Task to carry out:
Nothing should be left out: write out the whole listing exactly.

--- Data Enclosed Below ---

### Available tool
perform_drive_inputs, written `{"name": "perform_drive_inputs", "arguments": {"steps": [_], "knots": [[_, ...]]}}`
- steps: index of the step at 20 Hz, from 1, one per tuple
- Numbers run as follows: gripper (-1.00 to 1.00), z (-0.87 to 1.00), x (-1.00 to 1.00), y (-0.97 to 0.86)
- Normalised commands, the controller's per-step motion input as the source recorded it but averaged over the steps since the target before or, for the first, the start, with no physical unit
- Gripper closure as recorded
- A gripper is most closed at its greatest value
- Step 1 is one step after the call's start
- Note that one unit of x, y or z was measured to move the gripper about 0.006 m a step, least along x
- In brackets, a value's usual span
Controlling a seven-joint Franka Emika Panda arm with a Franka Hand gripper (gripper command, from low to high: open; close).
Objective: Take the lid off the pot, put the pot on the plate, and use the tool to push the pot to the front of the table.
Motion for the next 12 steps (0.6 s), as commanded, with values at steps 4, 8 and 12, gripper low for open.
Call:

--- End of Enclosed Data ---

Task output:
### Available tool
perform_drive_inputs, written `{"name": "perform_drive_inputs", "arguments": {"steps": [_], "knots": [[_, ...]]}}`
- steps: index of the step at 20 Hz, from 1, one per tuple
- Numbers run as follows: gripper (-1.00 to 1.00), z (-0.87 to 1.00), x (-1.00 to 1.00), y (-0.97 to 0.86)
- Normalised commands, the controller's per-step motion input as the source recorded it but averaged over the steps since the target before or, for the first, the start, with no physical unit
- Gripper closure as recorded
- A gripper is most closed at its greatest value
- Step 1 is one step after the call's start
- Note that one unit of x, y or z was measured to move the gripper about 0.006 m a step, least along x
- In brackets, a value's usual span
Controlling a seven-joint Franka Emika Panda arm with a Franka Hand gripper (gripper command, from low to high: open; close).
Objective: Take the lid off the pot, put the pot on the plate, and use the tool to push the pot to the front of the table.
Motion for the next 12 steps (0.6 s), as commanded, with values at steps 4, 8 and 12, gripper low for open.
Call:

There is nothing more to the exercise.